Taking new Jackonians to experience fun events, such as wine tastings, is a great way to get them to love the city.
Photo by Julie Skipper.
You may not know this, dear readers, but I have a sixth sense. I can sit down at a bar and almost immediately pick out someone who just moved to town or is visiting on business. I make it my mission to tell them all the great things about Jackson so they can take full advantage of local places. I like figuring out what people will most enjoy in Jackson and helping them find it. I want everyone to make the most of their time here, no matter how long they're here. Then, not only will they enjoy their time here more, but they will also become an ambassador for our city.
I'm notorious for doing this at my downtown neighborhood haunts, which are regularly populated with businesspeople staying at downtown hotels. Sometimes, I chat them up over a couple of drinks before we go our separate ways. Other times, it leads to real friendships.
Such was the case two and a half years ago when, one night at dinner with my parents, I spotted a young woman at an adjacent table whom I pegged as a recent transplant. I went over, introduced myself as a downtowner and started chatting with her and her parents. Sure enough, she had just moved into my apartment building, and she worked at a local television station. I invited her to an upcoming neighborhood association meeting. She came, went for dinner and drinks with me and a couple of other friends afterward, and a friendship was born.
The reporter was Erin Kelly. I quickly appreciated the commitment she had for her work, but also (perhaps more so) the enthusiasm she had to experience Jackson. She embraced living, working and playing downtown with gusto. She befriended members of Raise Your Pints and the craft-beer crowd, and while maintaining nothing but the utmost journalistic integrity at work, Kelly was a staunch defender of downtown and Jackson in her personal life. She recently left Jackson for a new job in Virginia, and I will miss her friendship, her feisty reporting and her appreciation of happy hour.
The same week I bid Kelly adieu, I met new downtowners who are just the sort of people who we need to be part of our vibrant community. One evening, I stopped by Wasabi Sushi and Bar (100 E. Capitol St., Suite 105, 601-948-8808, wasabims.com) for takeout on my way home. While waiting for my food, I spotted a young man sitting alone with his sushi, and my new-downtowner radar went off. I moved closer to him and asked if he lived in the neighborhood (not in a creepy, "Come here often?" way, for the record).

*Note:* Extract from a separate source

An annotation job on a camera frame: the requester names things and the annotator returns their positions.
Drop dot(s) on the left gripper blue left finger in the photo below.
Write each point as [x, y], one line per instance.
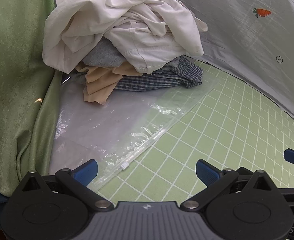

I discovered he had moved to downtown Jackson a mere seven days prior to our meeting, returning to Mississippi after a stint in Manhattan. He immediately started getting to know the city. He'd already been to several of my favorite restaurants and bars, joined the Mississippi Museum of Art and found a place to worship.
Later that week, I got to know another new Jacksonian I'd met at a neighborhood association meeting—a transplant from California here for a fellowship at the University of Mississippi Medical Center. We immediately bonded over a shared extreme aversion to Tory Burch flats. The fact that she also spoke highly of about wine and my long hair helped, too.
She wanted to find local places to shop. After pegging some of her favorite brands, I directed her to Treehouse (3008 N. State St., 601-982-3433), Forty Four Fifty (4450 Interstate 55 N., 601-366-3687), Libby Story (1000 Highland Colony Pkwy., Suite 5003, Ridgeland, 601-717-3300) and Red Square (1000 Highland Colony Pkwy., Suite 9004, Ridgeland, 601-853-8960).
I also invited her and her husband to join me for a Sunday afternoon wine tasting at BRAVO! (4500 Interstate 55 N. Frontage Road, Suite 244, 601-982-8111). Over wine and conversation with another downtown friend, we all quickly found common ground and shared the first of what I know will be many laughs together.
Encountering folks who are so eager to get plugged in and meet people excites me because I know that they'll be an asset to the city. Like Kelly, these new friends' time here may not be forever.
When fellowships end, real jobs can take one elsewhere, after all. But I know that like her, the new downtowners will make the most of it however long it lasts.